Assigned task:
In the data below, how many lines include the word "camera"? Give only the number.

(Recorded data)

········

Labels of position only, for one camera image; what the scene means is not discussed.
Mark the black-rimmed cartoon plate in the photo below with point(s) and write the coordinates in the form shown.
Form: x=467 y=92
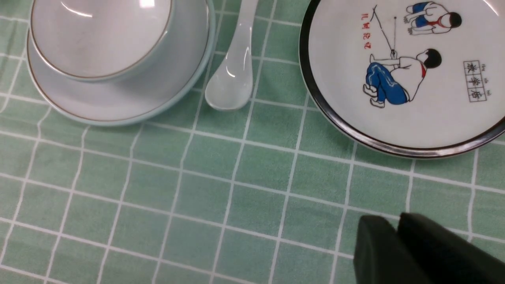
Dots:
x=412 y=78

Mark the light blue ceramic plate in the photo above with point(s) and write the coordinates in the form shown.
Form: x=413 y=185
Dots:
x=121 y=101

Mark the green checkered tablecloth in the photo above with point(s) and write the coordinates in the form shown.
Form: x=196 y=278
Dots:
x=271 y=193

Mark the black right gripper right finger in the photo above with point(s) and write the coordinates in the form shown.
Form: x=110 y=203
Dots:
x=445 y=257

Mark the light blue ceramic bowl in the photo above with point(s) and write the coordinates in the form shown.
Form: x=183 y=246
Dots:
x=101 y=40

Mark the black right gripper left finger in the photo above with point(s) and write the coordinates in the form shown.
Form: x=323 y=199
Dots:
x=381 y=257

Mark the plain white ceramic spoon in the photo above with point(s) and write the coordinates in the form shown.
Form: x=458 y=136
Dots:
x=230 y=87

········

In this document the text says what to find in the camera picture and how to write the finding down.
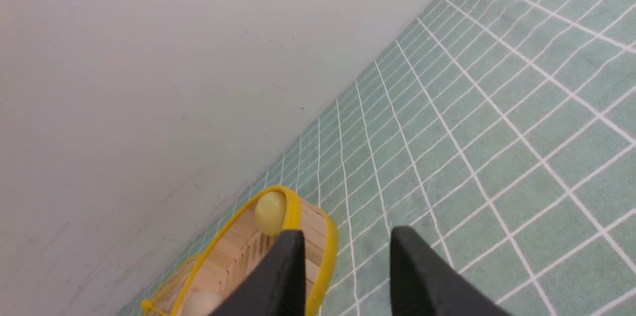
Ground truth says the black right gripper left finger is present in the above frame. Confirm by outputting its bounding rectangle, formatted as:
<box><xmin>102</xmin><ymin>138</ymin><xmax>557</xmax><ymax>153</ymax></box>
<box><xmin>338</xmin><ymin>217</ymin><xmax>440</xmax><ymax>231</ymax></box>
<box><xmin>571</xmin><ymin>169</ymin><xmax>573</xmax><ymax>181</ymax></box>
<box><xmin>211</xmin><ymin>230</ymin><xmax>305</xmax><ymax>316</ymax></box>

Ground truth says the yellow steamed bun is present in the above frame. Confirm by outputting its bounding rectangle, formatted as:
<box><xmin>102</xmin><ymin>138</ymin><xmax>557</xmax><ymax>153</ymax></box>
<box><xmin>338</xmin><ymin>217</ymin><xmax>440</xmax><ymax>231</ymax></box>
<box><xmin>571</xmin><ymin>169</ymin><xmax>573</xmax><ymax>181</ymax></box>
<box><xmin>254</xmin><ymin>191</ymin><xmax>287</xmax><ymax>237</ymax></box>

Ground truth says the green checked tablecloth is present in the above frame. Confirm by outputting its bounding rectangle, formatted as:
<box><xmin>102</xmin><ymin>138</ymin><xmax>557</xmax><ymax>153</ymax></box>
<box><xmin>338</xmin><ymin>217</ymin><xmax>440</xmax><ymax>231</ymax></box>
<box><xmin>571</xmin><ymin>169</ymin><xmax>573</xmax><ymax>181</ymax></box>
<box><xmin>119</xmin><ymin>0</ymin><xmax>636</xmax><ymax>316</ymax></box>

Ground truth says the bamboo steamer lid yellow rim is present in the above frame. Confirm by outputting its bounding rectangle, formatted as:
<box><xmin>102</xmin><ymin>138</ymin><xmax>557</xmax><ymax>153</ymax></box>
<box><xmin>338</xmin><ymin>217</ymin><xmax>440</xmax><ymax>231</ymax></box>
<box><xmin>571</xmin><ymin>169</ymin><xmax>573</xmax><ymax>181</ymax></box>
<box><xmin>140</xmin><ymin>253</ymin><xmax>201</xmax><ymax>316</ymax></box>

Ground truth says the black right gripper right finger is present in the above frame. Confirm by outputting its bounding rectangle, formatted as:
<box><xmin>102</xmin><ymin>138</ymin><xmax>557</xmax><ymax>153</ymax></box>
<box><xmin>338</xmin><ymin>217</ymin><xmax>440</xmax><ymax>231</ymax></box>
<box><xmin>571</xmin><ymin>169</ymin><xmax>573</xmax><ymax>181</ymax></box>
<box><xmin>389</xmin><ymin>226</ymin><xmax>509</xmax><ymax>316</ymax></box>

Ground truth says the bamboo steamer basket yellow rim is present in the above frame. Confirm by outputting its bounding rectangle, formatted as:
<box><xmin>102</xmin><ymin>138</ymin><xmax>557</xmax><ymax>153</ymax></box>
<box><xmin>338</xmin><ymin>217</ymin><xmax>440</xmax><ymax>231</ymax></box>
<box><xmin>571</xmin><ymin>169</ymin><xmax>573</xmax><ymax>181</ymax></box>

········

Your response:
2